1. türkiye'de istihdam 26 milyon civarı. demek ki yaklaşık 50 milyon kişi çalışmıyor. bunların bir kısmı 23-24 yaşına kadar okuyor. bu süre boyunca ailesi ve devlet tarafından besleniyor ve eğitiliyor. üniversite okumayan çocuk da zorunlu ilköğretime gidiyor sonrasında liseye gidiyor para vermiyor. bu bakımdan komplike sosyal yapı yeni nesiller için belli avantajlar yaratıyor. bir de gelişmiş ekonomileri ele alırsak sosyal haklarla birlikte avcı toplayıcılara göre birçok açıdan daha avantajlı nesiller geliyor demek daha doğru olur.

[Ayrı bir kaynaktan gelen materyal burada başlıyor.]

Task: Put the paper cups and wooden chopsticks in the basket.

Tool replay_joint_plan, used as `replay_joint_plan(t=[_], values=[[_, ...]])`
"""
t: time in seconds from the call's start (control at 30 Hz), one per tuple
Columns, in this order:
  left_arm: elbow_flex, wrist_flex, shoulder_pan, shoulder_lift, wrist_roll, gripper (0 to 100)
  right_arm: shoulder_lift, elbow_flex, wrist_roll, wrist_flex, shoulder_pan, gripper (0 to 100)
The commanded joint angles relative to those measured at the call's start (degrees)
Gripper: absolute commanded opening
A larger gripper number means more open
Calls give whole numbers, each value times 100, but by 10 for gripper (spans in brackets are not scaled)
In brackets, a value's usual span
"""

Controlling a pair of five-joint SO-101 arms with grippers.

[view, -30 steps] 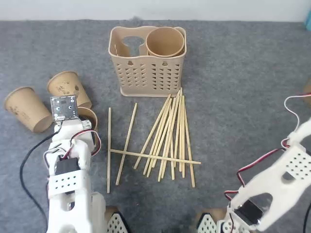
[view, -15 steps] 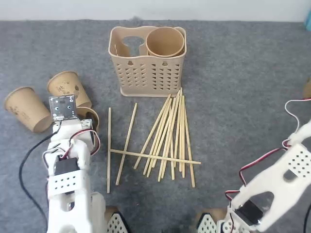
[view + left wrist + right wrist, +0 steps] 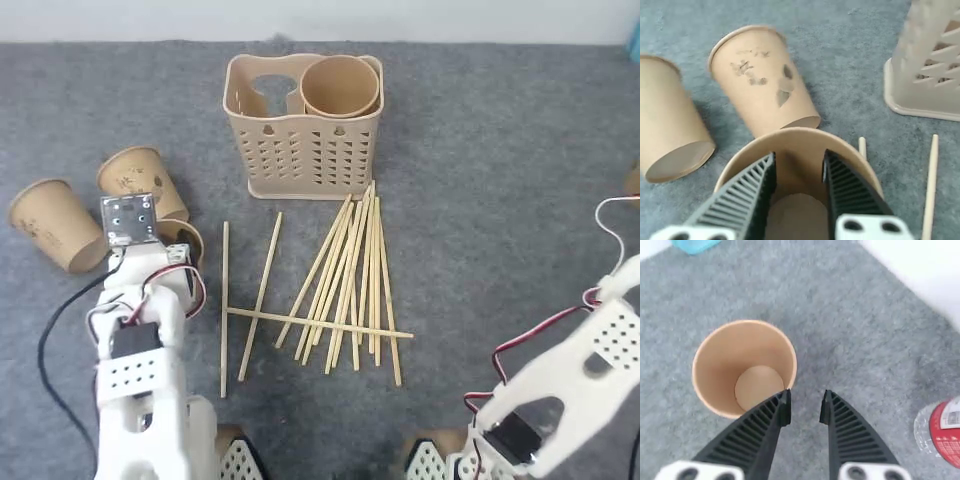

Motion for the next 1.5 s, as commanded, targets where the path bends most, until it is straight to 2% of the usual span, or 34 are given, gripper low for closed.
replay_joint_plan(t=[0.0,0.1,0.4,0.63,0.77,1.17,1.33,1.47], values=[[-1077,923,-475,176,193,155,75,-316,-176,-251,-75,124],[-1675,1336,-633,176,167,155,251,-325,-185,-338,-163,123],[-2844,1925,-703,308,185,156,646,-325,-185,-374,-259,123],[-4330,2462,-800,2057,193,154,910,-316,-149,-233,-321,117],[-4989,2760,-1020,2716,193,153,787,-325,-141,13,-277,41],[-5103,3385,-1081,2848,193,155,136,-325,-141,769,-251,8],[-5103,3754,-1081,2840,167,155,-479,-325,-158,1481,-303,8],[-4936,3745,-1108,2831,114,153,-1130,-325,-79,2325,-479,8]])
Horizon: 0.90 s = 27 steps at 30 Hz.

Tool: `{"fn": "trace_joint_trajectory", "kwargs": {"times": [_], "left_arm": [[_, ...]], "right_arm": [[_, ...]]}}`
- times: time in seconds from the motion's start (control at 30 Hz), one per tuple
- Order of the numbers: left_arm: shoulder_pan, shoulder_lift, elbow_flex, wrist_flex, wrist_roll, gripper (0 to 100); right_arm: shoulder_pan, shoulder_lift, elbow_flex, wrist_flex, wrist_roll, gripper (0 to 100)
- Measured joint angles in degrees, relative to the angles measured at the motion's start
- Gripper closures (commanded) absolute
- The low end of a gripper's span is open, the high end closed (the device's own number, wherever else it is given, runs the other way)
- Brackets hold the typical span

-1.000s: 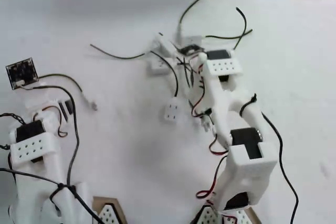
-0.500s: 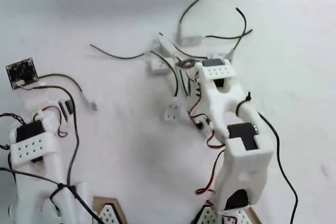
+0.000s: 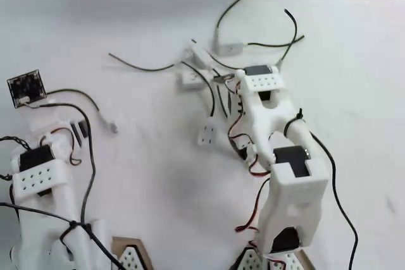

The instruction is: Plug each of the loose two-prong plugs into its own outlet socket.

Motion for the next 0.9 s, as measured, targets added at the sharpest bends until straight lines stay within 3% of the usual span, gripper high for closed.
{"fn": "trace_joint_trajectory", "kwargs": {"times": [0.23,0.43,0.9], "left_arm": [[0.00,0.00,0.00,0.00,0.00,77],[0.00,0.00,0.00,0.00,0.00,77],[0.00,0.00,0.00,0.00,0.00,77]], "right_arm": [[0.00,3.96,-2.90,0.18,-0.18,94.6],[0.00,4.22,-6.42,1.85,-2.29,86.8],[0.00,4.40,-7.56,3.43,-2.46,89.3]]}}
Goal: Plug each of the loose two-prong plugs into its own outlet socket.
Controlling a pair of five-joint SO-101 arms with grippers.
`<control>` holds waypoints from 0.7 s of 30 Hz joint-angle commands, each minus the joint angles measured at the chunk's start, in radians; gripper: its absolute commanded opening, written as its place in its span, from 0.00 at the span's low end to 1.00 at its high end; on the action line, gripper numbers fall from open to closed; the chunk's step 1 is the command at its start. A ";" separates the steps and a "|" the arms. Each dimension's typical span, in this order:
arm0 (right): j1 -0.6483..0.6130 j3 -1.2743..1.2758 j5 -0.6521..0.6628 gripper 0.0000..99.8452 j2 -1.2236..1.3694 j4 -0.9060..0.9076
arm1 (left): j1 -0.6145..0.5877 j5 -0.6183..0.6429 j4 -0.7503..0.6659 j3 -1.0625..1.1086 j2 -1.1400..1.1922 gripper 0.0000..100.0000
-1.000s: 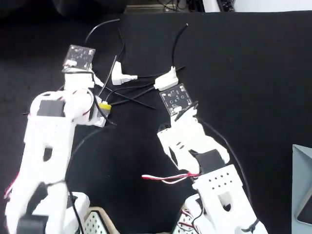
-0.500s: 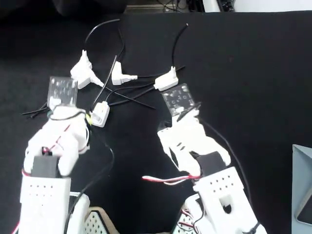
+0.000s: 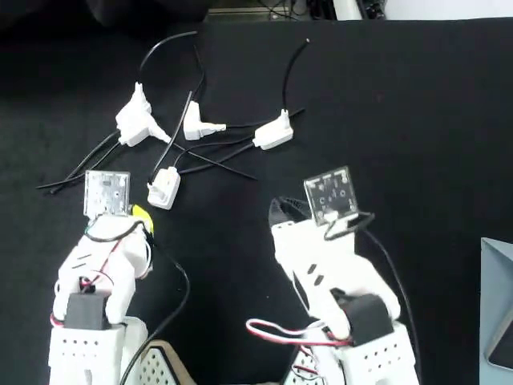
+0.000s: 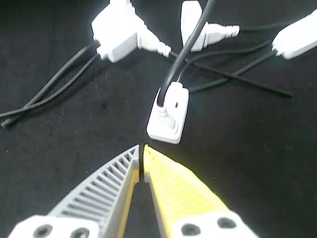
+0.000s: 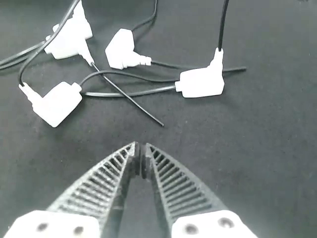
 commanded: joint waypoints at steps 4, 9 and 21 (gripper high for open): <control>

    insanlık genel olarak doğada rolüne düşeni yapıyor. etrafta olan biteni anlayabilen bir beyine sahip ve bunu sonuna kadar kullanıyor. diğer tüm canlılara hükmediyor, dünyayı yönetiyor, tüketiyor ve kendi soyunu mümkün olduğunca çoğaltıyor, mümkün olduğunca yaşatıyor. buna gerek var mı yok mu sorusu bambaşka alana çeker bizi. çünkü doğada hayatta kalmak ve üremek bağlamının dışında var olan hiçbir canlı yoktur hatta cansız olanlar da her şey bir devinim halinde, yok etmek, hayatta kalmak, üremek ekseninde yaşanıyor.

    insanın gelişmiş beyninin kurduğu sistemin dışına çıkmak mümkün değildir. çünkü beyin ve düşünce zaten ahlaksal ve toplumsaldır. yani siz birey olarak her ne yaparsanız yapın insanlığın bir şekilde yararına olacaktır. bu döngüyü kırmak mümkün değil.

    tüm bu olanlar ilk günden itibaren sömürüye alet edilmiş olmasına rağmen oldular. yani bir dönem ilk ambarlar kurulduğunda firavun ortaya çıktı. tiranlıklar yerleşik hayata geçişten itibaren başladı ve hala devam ediyor. bunun sebebi ise konuyu masaya yatırınca bir şekilde hayatta kalmak ve üremek açısından daha avantajlı olduğunu fark etmesidir.

    yani benim söylemek istediğim şey şu; dünyada zaten şöyle bir bakınca hunharca bir katliam yaşanıyor. biz insanlar doğanın en güçlü varlıkları birlik olup diğer canlılardan alabildiğimiz tüm faydayı almaya çalışıyoruz. ayrıca birbirimizden de sistemler yoluyla en aktif şekilde faydalanıyoruz. bunu yapan kendi türümüz olduğu için en kötü ihtimalde bile sistemsiz olmaktan daha karlı çıkıyoruz. bu kadar iğrenç bir şeyi sürdürmeye gerek var mı yok mu sorusu ise yaşamın değil edebiyatın konusu.